[Items listed in a dataset]
◇ ◇ ◇ ◇

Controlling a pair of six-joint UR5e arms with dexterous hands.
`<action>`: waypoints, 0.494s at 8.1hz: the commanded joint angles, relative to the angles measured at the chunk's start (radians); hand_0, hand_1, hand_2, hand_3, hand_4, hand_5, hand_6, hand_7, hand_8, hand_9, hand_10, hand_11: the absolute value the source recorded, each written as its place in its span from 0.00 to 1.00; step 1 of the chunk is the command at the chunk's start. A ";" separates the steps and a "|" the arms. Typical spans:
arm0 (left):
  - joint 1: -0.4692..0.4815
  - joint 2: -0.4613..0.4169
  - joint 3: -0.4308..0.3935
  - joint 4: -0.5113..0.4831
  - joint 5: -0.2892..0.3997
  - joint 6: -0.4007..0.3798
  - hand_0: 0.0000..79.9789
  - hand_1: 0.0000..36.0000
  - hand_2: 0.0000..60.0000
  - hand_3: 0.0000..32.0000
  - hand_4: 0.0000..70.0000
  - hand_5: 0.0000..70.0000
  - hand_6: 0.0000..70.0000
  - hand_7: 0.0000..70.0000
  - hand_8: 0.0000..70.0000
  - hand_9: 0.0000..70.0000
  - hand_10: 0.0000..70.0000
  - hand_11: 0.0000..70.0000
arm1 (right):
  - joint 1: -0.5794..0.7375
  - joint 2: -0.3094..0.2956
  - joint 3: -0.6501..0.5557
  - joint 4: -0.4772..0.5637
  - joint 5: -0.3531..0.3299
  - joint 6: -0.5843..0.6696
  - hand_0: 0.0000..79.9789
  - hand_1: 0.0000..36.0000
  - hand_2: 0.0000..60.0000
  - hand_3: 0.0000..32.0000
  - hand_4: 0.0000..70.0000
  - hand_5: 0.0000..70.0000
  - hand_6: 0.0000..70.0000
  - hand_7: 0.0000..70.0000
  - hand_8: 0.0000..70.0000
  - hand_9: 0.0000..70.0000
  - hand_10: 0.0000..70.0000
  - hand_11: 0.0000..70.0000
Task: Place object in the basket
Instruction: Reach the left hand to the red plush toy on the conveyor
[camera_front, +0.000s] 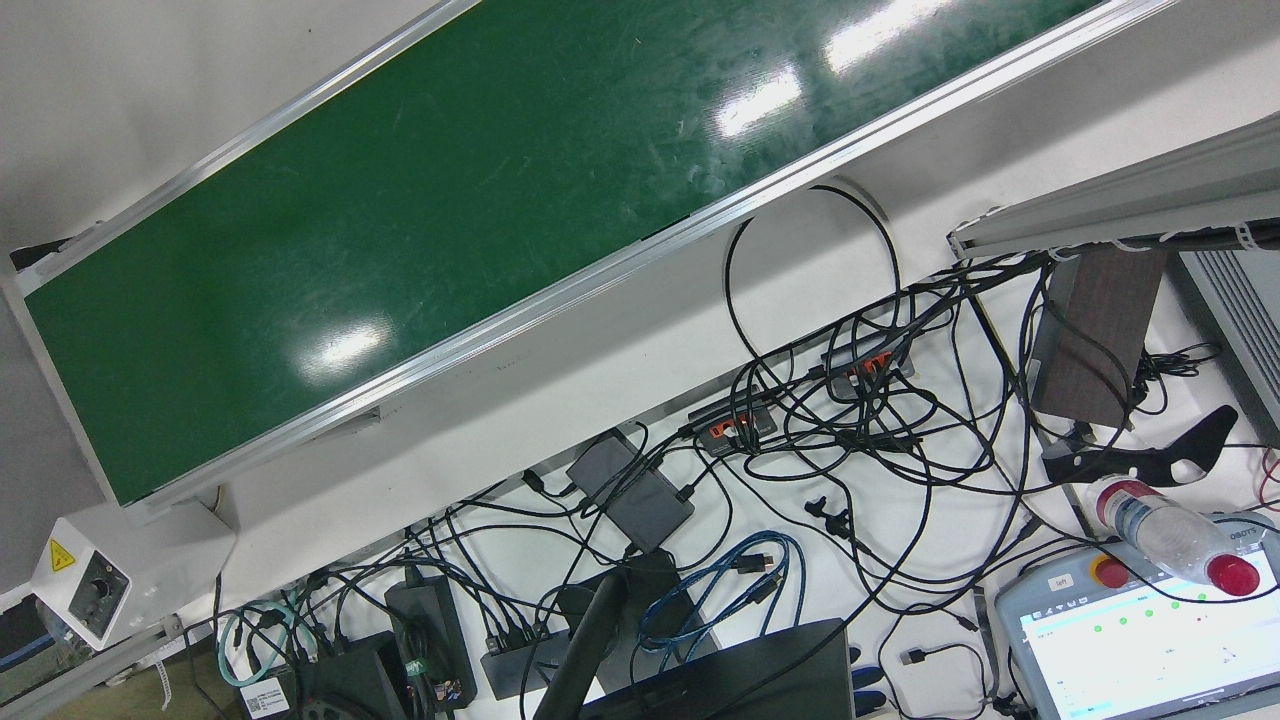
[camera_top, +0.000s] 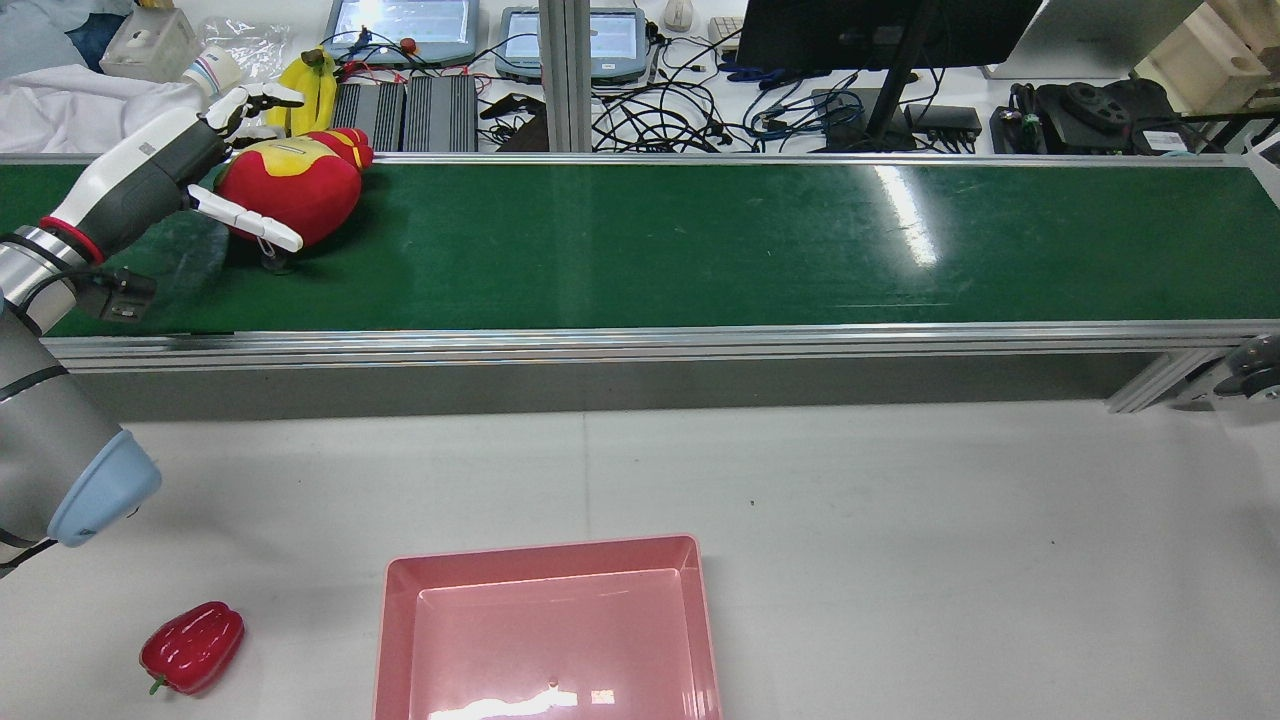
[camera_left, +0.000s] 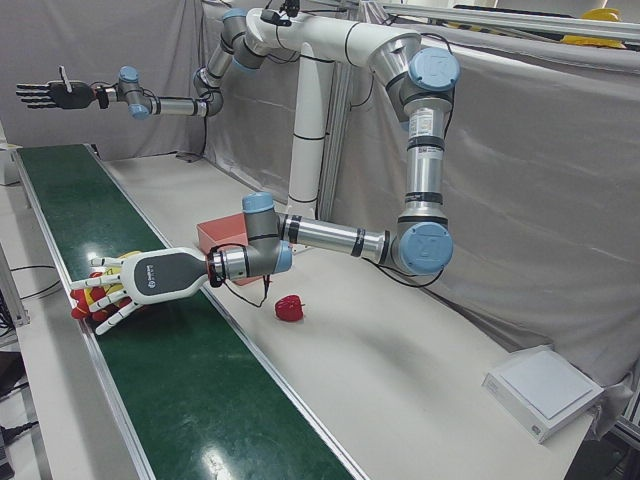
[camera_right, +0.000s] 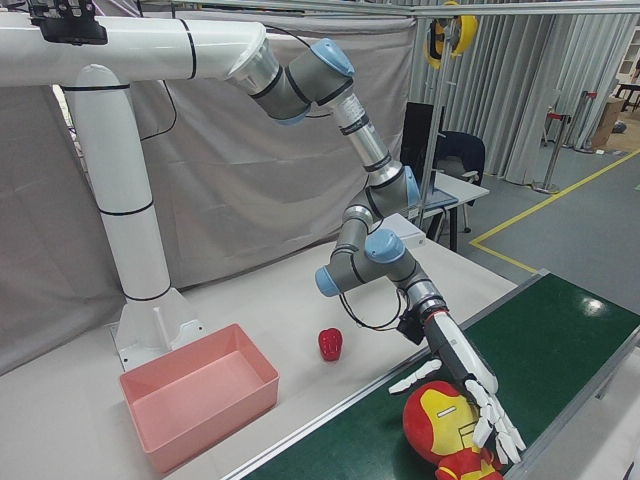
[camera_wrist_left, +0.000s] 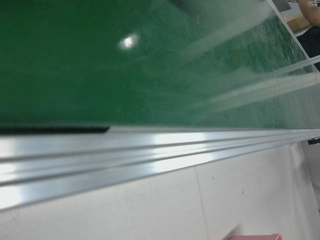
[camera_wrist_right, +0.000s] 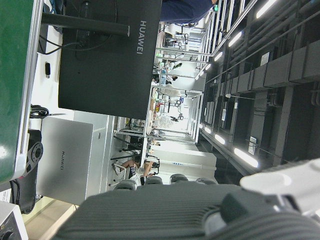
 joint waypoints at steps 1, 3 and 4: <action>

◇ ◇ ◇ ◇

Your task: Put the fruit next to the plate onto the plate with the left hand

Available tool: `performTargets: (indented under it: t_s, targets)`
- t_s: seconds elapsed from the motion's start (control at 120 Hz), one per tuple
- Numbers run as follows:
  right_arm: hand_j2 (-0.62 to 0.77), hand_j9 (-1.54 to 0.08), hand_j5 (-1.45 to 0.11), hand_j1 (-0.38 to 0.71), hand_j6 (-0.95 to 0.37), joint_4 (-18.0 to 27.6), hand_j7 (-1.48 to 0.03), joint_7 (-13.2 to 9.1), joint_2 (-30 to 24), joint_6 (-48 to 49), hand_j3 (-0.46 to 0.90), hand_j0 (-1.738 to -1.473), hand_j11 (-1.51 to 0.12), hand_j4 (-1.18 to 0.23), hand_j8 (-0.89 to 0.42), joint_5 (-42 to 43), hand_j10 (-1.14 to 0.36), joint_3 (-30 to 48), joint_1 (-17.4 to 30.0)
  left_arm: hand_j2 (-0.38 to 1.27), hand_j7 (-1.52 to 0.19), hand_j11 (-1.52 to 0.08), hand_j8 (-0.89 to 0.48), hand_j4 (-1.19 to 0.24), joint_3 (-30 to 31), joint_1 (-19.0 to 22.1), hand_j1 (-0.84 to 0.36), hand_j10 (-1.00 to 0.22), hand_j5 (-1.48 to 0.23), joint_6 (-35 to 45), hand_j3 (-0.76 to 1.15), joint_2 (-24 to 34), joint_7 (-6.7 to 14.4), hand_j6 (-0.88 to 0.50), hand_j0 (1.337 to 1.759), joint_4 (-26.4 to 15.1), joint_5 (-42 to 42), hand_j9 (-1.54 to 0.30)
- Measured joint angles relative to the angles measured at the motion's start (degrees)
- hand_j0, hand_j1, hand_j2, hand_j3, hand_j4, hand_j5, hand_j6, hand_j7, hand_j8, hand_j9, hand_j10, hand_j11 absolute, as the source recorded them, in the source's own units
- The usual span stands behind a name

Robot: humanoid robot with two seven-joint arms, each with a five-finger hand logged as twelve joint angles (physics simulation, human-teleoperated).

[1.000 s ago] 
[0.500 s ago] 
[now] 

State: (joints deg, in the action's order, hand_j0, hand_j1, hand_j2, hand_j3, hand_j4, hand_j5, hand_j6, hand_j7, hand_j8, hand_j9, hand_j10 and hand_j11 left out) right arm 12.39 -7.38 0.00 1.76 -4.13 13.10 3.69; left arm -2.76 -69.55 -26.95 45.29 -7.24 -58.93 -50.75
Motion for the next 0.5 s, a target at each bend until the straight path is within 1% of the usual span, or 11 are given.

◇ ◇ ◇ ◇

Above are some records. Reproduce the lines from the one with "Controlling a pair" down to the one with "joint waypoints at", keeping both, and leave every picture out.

[Problem solution]
Controlling a pair of six-joint UR5e arms with dexterous hands.
`<action>`: waypoints, 0.494s at 8.1hz: the commanded joint angles, relative to the angles measured at the chunk's start (radians); hand_0, hand_1, hand_2, hand_3, hand_4, hand_5, hand_6, hand_7, hand_8, hand_9, hand_10, hand_11: the absolute value the source recorded, each written as its place in its span from 0.00 to 1.00; step 1 of the chunk is the command at the chunk's start. A ";" separates the steps and a "|" the arms. Typical spans:
arm0 (left):
  - joint 1: -0.4692..0.4815
  - joint 2: -0.4613..0.4169
  - joint 3: -0.4308..0.3935
  - joint 4: -0.5113..0.4831
  - joint 5: -0.2892..0.3997
  - joint 6: -0.4007..0.3798
  - hand_0: 0.0000..79.9789
  - hand_1: 0.0000..36.0000
  - hand_2: 0.0000..60.0000
  - hand_3: 0.0000..32.0000
  - hand_4: 0.0000..70.0000
  - hand_5: 0.0000..70.0000
  - hand_6: 0.0000..70.0000
  - hand_7: 0.0000..70.0000
  - hand_8: 0.0000..70.0000
  - hand_9: 0.0000..70.0000
  - hand_10: 0.0000..70.0000
  - hand_11: 0.0000..70.0000
arm1 (right):
  - joint 1: -0.5794..0.7375
  - joint 2: -0.3094..0.2956
  - joint 3: -0.6501..0.5557
  - joint 4: -0.4772..0.5637
  - joint 5: -0.3531..0.3299
  - joint 6: -0.5843..0.6696
  - hand_0: 0.0000..79.9789
  - hand_1: 0.0000..36.0000
  - hand_2: 0.0000..60.0000
  - hand_3: 0.0000..32.0000
  - hand_4: 0.0000..70.0000
  - hand_5: 0.0000..70.0000
  - hand_6: 0.0000..70.0000
  - hand_7: 0.0000..70.0000
  - hand_8: 0.0000..70.0000
  - hand_9: 0.0000..70.0000
  - hand_10: 0.0000..70.0000
  - hand_11: 0.0000..70.0000
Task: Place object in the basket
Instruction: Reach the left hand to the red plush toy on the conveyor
[camera_front, +0.000s] 
[camera_top, +0.000s] 
[camera_left, +0.000s] 
[camera_right, +0.000s] 
[camera_wrist_left, +0.000s] 
[camera_wrist_right, +0.000s] 
 joint waypoints at steps 1, 3 and 4: <action>

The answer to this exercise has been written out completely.